__WORK TO COMPLETE__.
The entire listing below is to be reproduced exactly.

__MATERIAL PROVIDED__.
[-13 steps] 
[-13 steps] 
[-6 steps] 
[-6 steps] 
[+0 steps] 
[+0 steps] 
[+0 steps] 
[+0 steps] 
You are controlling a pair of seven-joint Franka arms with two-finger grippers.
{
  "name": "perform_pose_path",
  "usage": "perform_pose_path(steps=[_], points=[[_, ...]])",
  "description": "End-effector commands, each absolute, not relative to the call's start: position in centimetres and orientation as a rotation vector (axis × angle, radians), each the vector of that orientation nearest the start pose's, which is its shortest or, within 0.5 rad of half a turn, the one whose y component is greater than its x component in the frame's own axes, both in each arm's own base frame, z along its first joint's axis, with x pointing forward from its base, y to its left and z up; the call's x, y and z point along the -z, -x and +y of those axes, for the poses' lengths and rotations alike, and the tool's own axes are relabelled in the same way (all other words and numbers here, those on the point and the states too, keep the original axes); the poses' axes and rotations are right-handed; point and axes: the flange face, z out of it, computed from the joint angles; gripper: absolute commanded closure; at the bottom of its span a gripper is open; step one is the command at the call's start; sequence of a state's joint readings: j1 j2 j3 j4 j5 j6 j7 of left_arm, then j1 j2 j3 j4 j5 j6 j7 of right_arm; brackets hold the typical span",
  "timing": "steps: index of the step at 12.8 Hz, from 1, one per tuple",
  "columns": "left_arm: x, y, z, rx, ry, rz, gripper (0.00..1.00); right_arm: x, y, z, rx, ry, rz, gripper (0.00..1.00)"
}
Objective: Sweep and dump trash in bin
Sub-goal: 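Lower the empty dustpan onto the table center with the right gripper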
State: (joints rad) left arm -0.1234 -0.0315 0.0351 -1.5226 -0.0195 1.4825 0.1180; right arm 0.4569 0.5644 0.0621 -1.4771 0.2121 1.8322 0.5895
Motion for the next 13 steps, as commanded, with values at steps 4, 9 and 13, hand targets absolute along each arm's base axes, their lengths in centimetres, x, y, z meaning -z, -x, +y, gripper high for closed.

__TASK RESPONSE__.
[-13 steps] 
[-13 steps] 
[-6 steps] 
[-6 steps] 
[+0 steps] 
[+0 steps] 
[+0 steps] 
[+0 steps] 
You are controlling a pair of seven-joint Franka arms with two-finger grippers.
{
  "name": "perform_pose_path",
  "usage": "perform_pose_path(steps=[_], points=[[_, ...]])",
  "description": "End-effector commands, each absolute, not relative to the call's start: position in centimetres and orientation as a rotation vector (axis × angle, radians), each the vector of that orientation nearest the start pose's, which is its shortest or, within 0.5 rad of half a turn, the one whose y component is greater than its x component in the frame's own axes, both in each arm's own base frame, z along its first joint's axis, with x pointing forward from its base, y to its left and z up; the call's x, y and z point along the -z, -x and +y of those axes, for the poses' lengths and rotations alike, and the tool's own axes are relabelled in the same way (all other words and numbers here, those on the point and the states too, keep the original axes); the poses' axes and rotations are right-handed; point and axes: the flange face, z out of it, computed from the joint angles; gripper: absolute commanded closure; at the bottom of its span a gripper is open; step one is the command at the call's start; sequence of a state's joint readings: j1 j2 j3 j4 j5 j6 j7 of left_arm, then j1 j2 j3 j4 j5 j6 j7 of right_arm; brackets hold the typical span",
  "timing": "steps: index of the step at 12.8 Hz, from 1, one per tuple",
  "columns": "left_arm: x, y, z, rx, ry, rz, gripper (0.00..1.00); right_arm: x, y, z, rx, ry, rz, gripper (0.00..1.00)"
}
Objective: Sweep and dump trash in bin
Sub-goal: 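Lower the empty dustpan onto the table center with the right gripper
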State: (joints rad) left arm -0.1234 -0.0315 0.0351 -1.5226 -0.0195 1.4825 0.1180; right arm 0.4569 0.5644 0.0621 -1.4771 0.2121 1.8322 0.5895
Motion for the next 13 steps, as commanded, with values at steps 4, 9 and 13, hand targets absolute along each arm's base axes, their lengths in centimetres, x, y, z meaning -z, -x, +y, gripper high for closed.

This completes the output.